O artigo 1.º da Constituição da República (CRP) proclama que “Portugal é uma República soberana, baseada na dignidade da pessoa humana e na vontade popular e empenhada na construção de uma sociedade livre, justa e solidária”. A lei maior da República, no seu artigo 3.º, declara que “A soberania, una e indivisível, reside no povo, que a exerce segundo as formas previstas na Constituição”. Os constituintes consagraram na lei das leis, aprovada em 2 de Abril de 1976, direitos, deveres, liberdades e garantias pessoais e de participação política, a organização económica e política da República.
Apesar de as sucessivas revisões do texto constitucional terem introduzido algumas alterações na letra e no espírito inicial, como é exemplo o plasmar da gratuitidade tendencial do acesso à saúde, “o direito à protecção da saúde é realizado através de um serviço nacional de saúde universal e geral e, tendo em conta as condições económicas e sociais dos cidadãos, tendencialmente gratuito”, a Constituição vigora, consagrando princípios, direitos e liberdades por inteiro.
O que incomoda certa gente…Uma Constituição tendencialmente diversa é que lhes iria no goto. Direitos tendencialmente limitados – isso sim!

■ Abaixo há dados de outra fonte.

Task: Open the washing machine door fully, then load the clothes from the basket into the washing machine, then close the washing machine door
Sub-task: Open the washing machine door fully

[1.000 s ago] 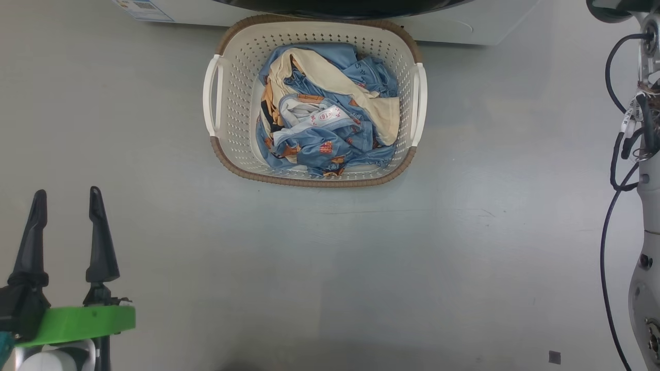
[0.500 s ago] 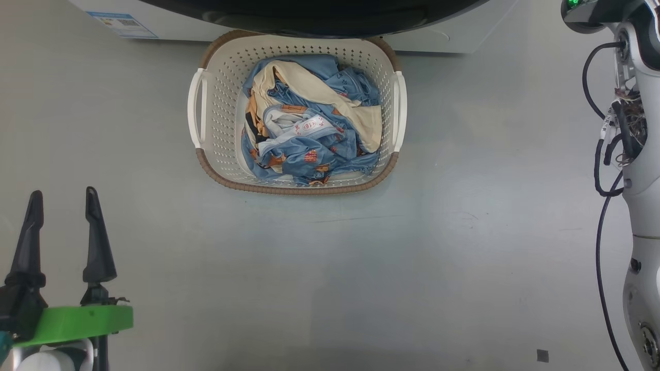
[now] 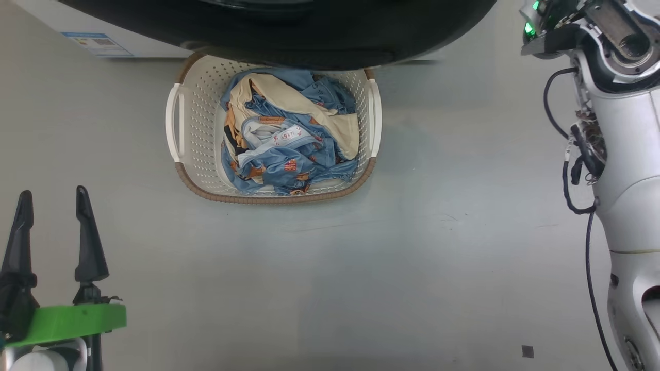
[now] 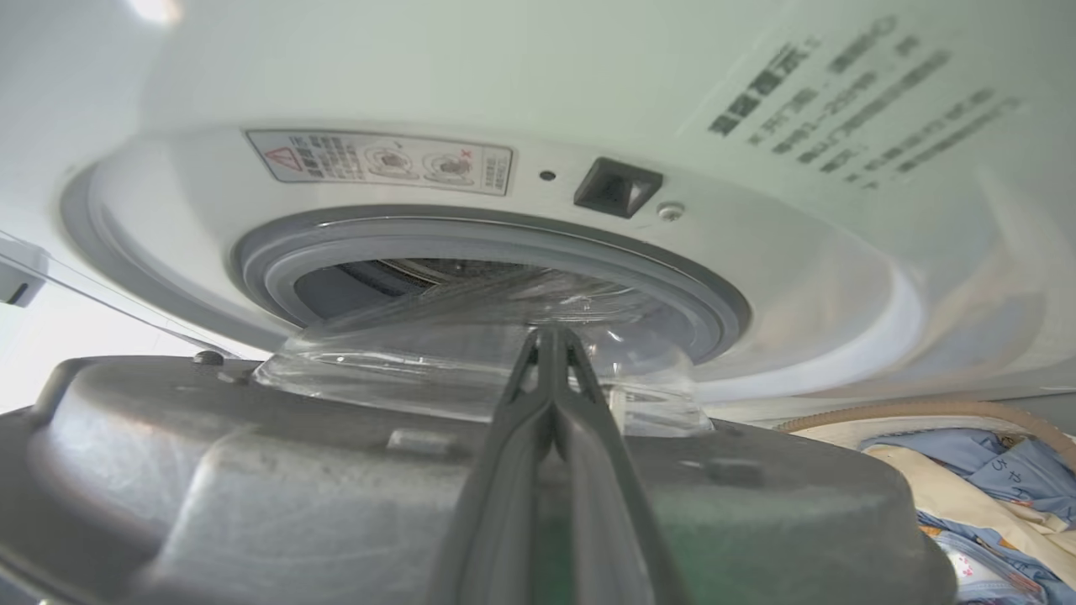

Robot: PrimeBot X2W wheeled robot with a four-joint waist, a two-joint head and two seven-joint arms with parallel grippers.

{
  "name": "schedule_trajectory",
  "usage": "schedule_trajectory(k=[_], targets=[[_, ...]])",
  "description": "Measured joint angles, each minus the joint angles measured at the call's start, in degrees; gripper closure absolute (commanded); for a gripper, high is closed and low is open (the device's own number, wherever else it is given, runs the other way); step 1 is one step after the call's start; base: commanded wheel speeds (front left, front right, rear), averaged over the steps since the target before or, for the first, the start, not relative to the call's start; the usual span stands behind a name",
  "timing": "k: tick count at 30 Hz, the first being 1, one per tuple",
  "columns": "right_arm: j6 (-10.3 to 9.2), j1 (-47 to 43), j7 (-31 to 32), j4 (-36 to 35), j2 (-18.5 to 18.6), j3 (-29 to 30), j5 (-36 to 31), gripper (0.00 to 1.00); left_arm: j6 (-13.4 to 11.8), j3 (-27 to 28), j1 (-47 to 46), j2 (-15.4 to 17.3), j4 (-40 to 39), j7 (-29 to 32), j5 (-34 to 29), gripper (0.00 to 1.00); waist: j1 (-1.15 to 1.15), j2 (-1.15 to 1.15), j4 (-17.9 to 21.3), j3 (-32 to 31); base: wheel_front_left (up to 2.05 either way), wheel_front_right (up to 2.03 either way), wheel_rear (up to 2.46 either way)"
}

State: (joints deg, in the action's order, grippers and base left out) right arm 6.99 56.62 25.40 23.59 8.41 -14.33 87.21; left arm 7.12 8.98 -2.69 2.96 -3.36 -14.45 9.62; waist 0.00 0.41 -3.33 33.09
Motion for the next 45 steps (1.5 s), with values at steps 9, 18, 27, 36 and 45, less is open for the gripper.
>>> schedule_trajectory(k=[9, 18, 27, 36, 45], targets=[[0.00, -1.88, 1.07, -0.77, -2.52, -3.13, 0.15, 1.00, 0.00, -0.31, -0.01, 0.14, 0.18, 0.00, 0.00, 0.00, 0.00, 0.00, 2.26, -1.04, 0.00, 0.00, 0.00], [0.00, -5.15, 2.87, -2.42, -2.67, -7.03, 0.53, 1.00, 0.00, -0.04, -0.58, 0.16, 0.98, 0.00, -0.01, 0.00, 0.00, 0.00, 3.47, -3.21, 0.00, 0.00, 0.00], [0.00, -9.87, 5.11, -4.36, -3.49, -11.87, 1.34, 1.00, 0.00, 0.47, -0.92, 0.11, 2.35, 0.00, -0.01, 0.00, 0.00, 0.00, 4.32, -6.79, 0.00, 0.00, 0.00], [0.00, -16.56, 7.93, -6.69, -3.97, -17.03, 2.68, 1.00, 0.00, 0.24, -0.57, -0.19, 4.01, 0.00, -0.01, 0.00, 0.01, 0.00, 5.06, -12.15, 0.00, 0.00, 0.00], [-0.04, -23.06, 9.07, -9.16, -3.94, -20.26, 4.49, 1.00, 0.00, -0.54, 2.21, -0.44, 5.17, 0.00, -0.01, 0.00, 0.01, 0.00, 4.93, -17.82, 0.00, 0.00, 0.00]])
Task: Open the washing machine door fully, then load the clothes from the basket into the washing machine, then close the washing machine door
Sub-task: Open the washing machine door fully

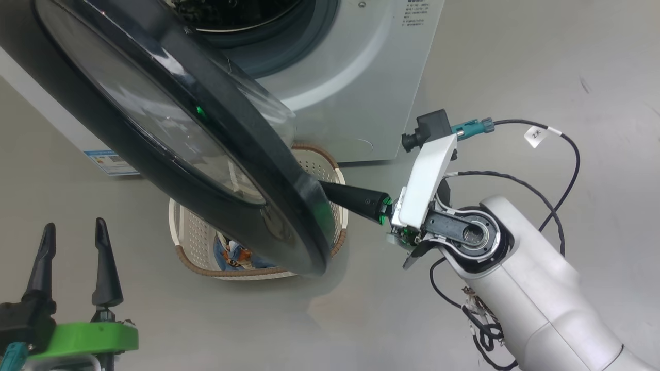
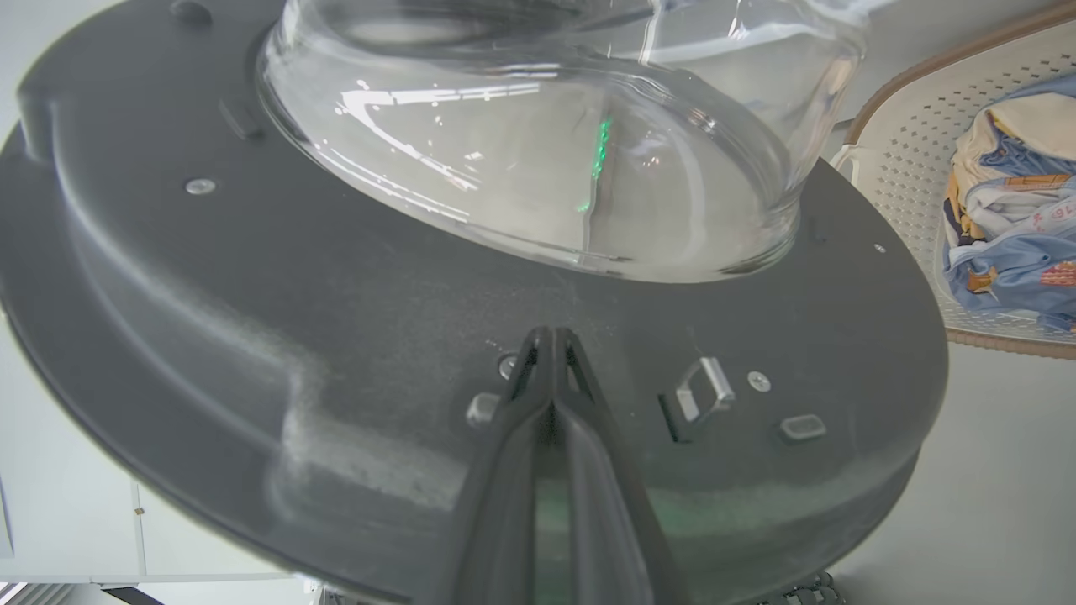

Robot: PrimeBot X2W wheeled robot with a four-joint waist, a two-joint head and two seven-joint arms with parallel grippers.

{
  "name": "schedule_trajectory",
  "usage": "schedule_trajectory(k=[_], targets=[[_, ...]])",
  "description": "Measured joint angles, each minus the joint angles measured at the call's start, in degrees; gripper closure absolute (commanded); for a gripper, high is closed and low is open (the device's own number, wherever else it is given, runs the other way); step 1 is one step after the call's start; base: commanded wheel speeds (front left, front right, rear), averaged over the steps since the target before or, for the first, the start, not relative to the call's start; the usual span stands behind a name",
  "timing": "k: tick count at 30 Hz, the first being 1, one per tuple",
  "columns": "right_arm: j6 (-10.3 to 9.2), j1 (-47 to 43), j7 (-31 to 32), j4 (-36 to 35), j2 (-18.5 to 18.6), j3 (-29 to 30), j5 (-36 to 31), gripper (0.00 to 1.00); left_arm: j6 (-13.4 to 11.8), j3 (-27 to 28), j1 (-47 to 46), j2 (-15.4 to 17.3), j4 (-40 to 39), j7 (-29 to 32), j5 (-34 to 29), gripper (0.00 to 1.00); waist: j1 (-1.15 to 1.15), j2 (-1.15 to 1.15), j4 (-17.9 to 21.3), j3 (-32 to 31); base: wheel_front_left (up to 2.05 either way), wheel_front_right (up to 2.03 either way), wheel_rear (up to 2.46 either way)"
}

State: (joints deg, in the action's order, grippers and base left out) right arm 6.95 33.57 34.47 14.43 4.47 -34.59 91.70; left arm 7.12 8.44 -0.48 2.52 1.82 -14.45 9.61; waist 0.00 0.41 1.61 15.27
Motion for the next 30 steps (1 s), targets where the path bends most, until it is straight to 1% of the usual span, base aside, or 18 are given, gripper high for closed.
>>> schedule_trajectory(k=[6, 10, 19, 30], targets=[[0.01, -2.92, 0.49, -2.09, -0.27, -2.19, 0.88, 1.00, 0.00, -1.12, 0.88, -0.11, 0.27, 0.00, 0.01, 0.00, 0.00, 0.00, -0.84, -3.27, 0.00, 0.00, 0.00], [0.03, -4.77, 0.56, -3.21, -0.29, -3.28, 1.53, 1.00, 0.00, -1.63, 1.28, -0.16, 0.47, 0.00, 0.01, 0.00, 0.00, 0.00, -2.10, -4.86, 0.00, 0.00, 0.00], [0.03, -8.16, 0.42, -4.59, -0.37, -5.67, 2.56, 1.00, 0.00, -3.55, 2.94, -0.23, 1.05, 0.00, 0.19, 0.00, 0.00, 0.00, -6.02, -7.52, 0.00, 0.00, 0.00], [0.03, -10.16, -3.14, -4.80, -0.34, -8.18, 4.10, 1.00, -0.09, -5.87, 3.09, -0.24, 1.25, 0.00, 3.11, 0.00, 0.00, 0.00, -11.72, -9.50, 0.00, 0.00, 0.00]])
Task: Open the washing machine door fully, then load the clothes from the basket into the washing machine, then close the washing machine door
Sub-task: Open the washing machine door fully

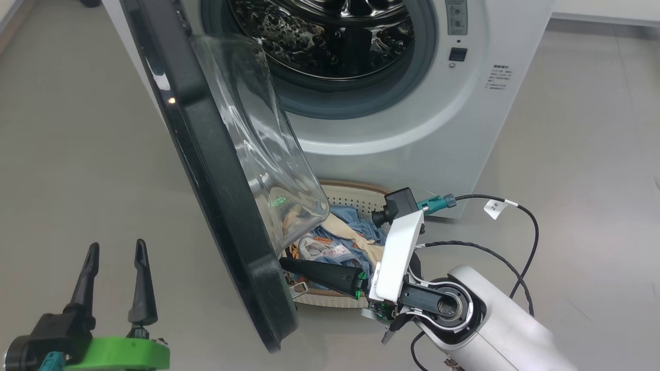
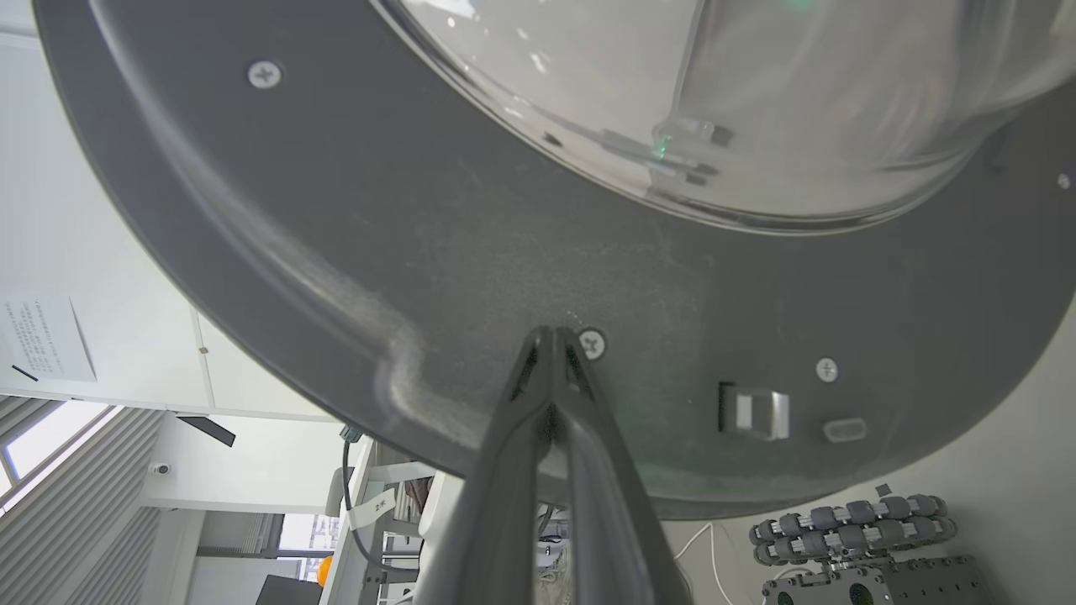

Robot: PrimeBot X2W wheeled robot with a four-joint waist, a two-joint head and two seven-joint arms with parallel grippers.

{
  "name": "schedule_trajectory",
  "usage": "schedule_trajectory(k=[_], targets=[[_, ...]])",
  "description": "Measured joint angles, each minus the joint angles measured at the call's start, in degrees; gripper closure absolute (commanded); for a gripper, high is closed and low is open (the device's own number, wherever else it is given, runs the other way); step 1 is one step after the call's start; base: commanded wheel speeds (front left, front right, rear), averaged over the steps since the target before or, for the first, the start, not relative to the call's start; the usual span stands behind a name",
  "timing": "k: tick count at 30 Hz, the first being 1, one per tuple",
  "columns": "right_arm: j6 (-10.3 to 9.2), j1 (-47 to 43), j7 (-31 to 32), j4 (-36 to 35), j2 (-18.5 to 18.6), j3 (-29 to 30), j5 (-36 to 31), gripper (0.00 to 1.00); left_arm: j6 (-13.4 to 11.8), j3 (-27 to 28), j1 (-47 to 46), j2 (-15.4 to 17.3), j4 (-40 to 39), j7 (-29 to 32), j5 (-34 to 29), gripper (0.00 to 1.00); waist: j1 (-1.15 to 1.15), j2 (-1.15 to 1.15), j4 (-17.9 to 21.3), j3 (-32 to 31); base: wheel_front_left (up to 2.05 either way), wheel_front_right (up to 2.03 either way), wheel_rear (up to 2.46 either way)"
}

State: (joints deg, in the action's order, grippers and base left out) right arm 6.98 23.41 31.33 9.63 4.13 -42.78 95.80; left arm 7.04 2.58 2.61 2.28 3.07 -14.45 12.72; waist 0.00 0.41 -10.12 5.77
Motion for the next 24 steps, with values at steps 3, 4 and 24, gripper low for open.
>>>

Uma República tendencialmente soberana, tendencialmente baseada na dignidade das mulheres e dos homens e numa vontade tendencial do povo, empenhada na construção de uma sociedade tendencialmente livre, tendencialmente justa e tendencialmente solidária tem vindo a ser o desígnio das troikas. A actual Constituição é um empecilho, um obstáculo aos que gostariam de reduzir os direitos ao trabalho, e os direitos de quem trabalha, à saúde, à habitação, à educação, à cultura à segurança social entre outros.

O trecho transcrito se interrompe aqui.